If you use AWS managed policies, you can start with the following:
AmazonSageMakerFullAccess: Grants permissions for SageMaker operations.AmazonS3FullAccess: Grants permissions for reading and writing data in S3.AWSSecretsManagerReadOnlyAccess: Grants permissions for reading the license key from Secrets Manager.
Make sure that your IAM role has sufficient permissions to access SageMaker, S3, Secrets Manager, and ECR before you start creating and invoking endpoints.
Step 1: Build and push the H2O eScorer image
In this step, you package H2O eScorer Standalone into a Docker image and push it to Amazon ECR so SageMaker can use it.
You can download the H2O eScorer Standalone JAR file from the downloads page.
Create the entrypoint script
The container entrypoint script checks that the license key is available, writes it to a file, validates the mounted model directory, and then starts H2O eScorer.
The entrypoint.sh script looks like this:
#!/bin/bash
set -e
SAGEMAKER_MOUNT_PATH="/opt/ml/model"
LICENSE_FILE="/app/license.sig"
echo "Starting container initialization..."

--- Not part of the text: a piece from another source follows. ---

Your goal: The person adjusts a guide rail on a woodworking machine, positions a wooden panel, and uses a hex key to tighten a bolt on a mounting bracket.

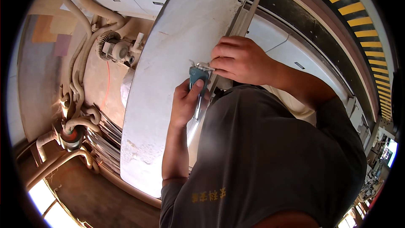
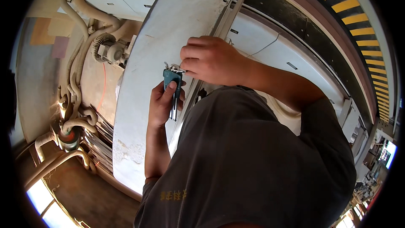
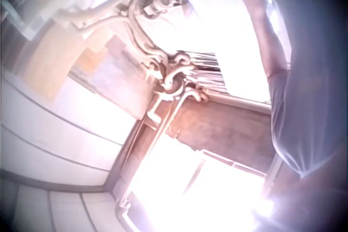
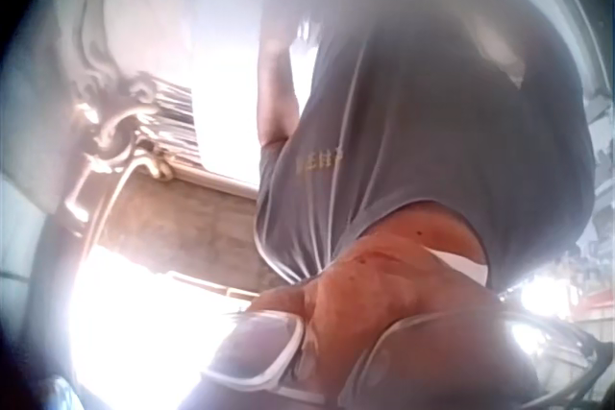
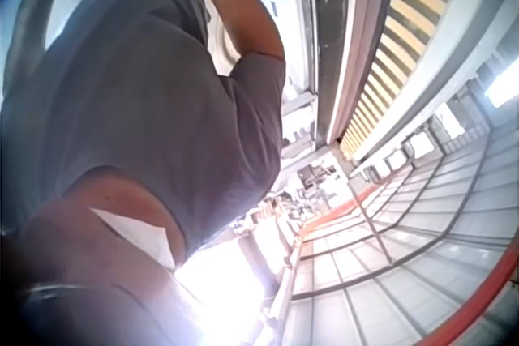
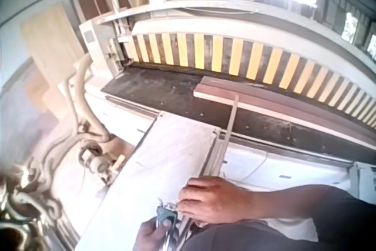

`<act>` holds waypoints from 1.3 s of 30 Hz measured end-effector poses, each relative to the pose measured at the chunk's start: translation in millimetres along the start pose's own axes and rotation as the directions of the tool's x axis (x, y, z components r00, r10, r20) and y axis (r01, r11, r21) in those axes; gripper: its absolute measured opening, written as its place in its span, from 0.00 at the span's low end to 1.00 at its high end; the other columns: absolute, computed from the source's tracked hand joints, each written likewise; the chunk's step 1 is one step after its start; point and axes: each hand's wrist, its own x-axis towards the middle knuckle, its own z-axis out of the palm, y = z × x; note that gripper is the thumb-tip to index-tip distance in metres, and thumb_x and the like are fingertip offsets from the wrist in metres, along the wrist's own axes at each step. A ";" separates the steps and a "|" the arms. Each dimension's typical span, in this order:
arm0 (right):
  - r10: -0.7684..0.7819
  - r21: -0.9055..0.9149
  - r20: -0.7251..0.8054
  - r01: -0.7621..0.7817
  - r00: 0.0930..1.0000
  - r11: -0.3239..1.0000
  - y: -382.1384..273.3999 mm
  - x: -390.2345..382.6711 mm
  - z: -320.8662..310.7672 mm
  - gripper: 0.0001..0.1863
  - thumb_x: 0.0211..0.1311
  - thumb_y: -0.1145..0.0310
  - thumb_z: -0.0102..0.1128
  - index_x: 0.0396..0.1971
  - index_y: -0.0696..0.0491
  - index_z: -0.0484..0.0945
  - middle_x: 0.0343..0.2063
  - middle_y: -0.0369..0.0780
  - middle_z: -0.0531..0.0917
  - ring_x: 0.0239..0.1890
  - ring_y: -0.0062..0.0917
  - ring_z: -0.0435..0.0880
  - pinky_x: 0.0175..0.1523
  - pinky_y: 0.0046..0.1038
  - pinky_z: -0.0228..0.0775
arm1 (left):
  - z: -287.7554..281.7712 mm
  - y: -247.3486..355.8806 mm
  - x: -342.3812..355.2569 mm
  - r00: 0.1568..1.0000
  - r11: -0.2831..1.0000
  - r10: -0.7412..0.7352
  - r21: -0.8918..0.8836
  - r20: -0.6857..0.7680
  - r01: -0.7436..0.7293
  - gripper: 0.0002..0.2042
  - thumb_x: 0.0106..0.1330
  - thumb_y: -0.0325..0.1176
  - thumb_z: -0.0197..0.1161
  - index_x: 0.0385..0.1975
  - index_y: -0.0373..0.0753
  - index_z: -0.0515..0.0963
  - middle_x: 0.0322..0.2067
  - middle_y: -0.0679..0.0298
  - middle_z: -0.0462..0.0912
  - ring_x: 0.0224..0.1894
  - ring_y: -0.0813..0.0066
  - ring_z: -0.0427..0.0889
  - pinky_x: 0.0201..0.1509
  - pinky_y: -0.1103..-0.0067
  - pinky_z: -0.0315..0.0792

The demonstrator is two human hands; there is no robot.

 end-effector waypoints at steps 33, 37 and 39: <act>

if [ -z "$DRIVERLESS_AI_LICENSE_KEY" ]; then
echo "Error: DRIVERLESS_AI_LICENSE_KEY environment variable is missing."
exit 1
fi
echo "Writing license key to $LICENSE_FILE..."
echo "$DRIVERLESS_AI_LICENSE_KEY" > "$LICENSE_FILE"
if [ ! -s "$LICENSE_FILE" ]; then
echo "Error: Failed to write license file."
exit 1
fi
if [ -z "$(ls -A $SAGEMAKER_MOUNT_PATH)" ]; then
echo "Warning: $SAGEMAKER_MOUNT_PATH appears empty."
else
echo "Model files detected in $SAGEMAKER_MOUNT_PATH:"
ls -l "$SAGEMAKER_MOUNT_PATH"
fi
echo "Starting H2O eScorer..."
exec java -Dpropertiesfilename=/app/H2OaiRestServer.properties \
-XX:+UseContainerSupport \
-Dai.h2o.mojos.runtime.license.filename="$LICENSE_FILE" \
-DModelDirectory="$SAGEMAKER_MOUNT_PATH/" \
-Dscoring.batch.size=${SCORING_BATCH_SIZE:-"1000"} \
--add-opens java.base/java.lang=ALL-UNNAMED \
-jar /app/escorer-standalone-*.jar \
--spring.servlet.multipart.max-file-size=${MULTIPART_MAX_FILE_SIZE:-"2048MB"} \
--spring.servlet.multipart.max-request-size=${MULTIPART_MAX_REQUEST_SIZE:-"2048MB"} \
--server.tomcat.max-threads=4
Create the Dockerfile
The Dockerfile installs Java, copies the H2O eScorer JAR and configuration, and sets the container entrypoint.
The Dockerfile looks like this:
FROM openjdk:26-ea-17-slim-trixie
WORKDIR /app
RUN apt-get update && \
rm -rf /var/lib/apt/lists/*
ENV HOME=/app
COPY escorer-standalone-*.jar \
entrypoint.sh \
H2OaiRestServer.properties \
/app/
RUN chmod +x /app/entrypoint.sh
ENV MOJO_LIBS_HOME=/app/.mojo-cache
RUN mkdir -p $MOJO_LIBS_HOME \
&& chmod 777 $MOJO_LIBS_HOME
EXPOSE 8080
ENTRYPOINT ["/app/entrypoint.sh"]
Build and push the image to AWS ECR
Build and push the image from the directory that contains the Dockerfile. Replace <aws-account-id> and <region> with your AWS account ID and Region.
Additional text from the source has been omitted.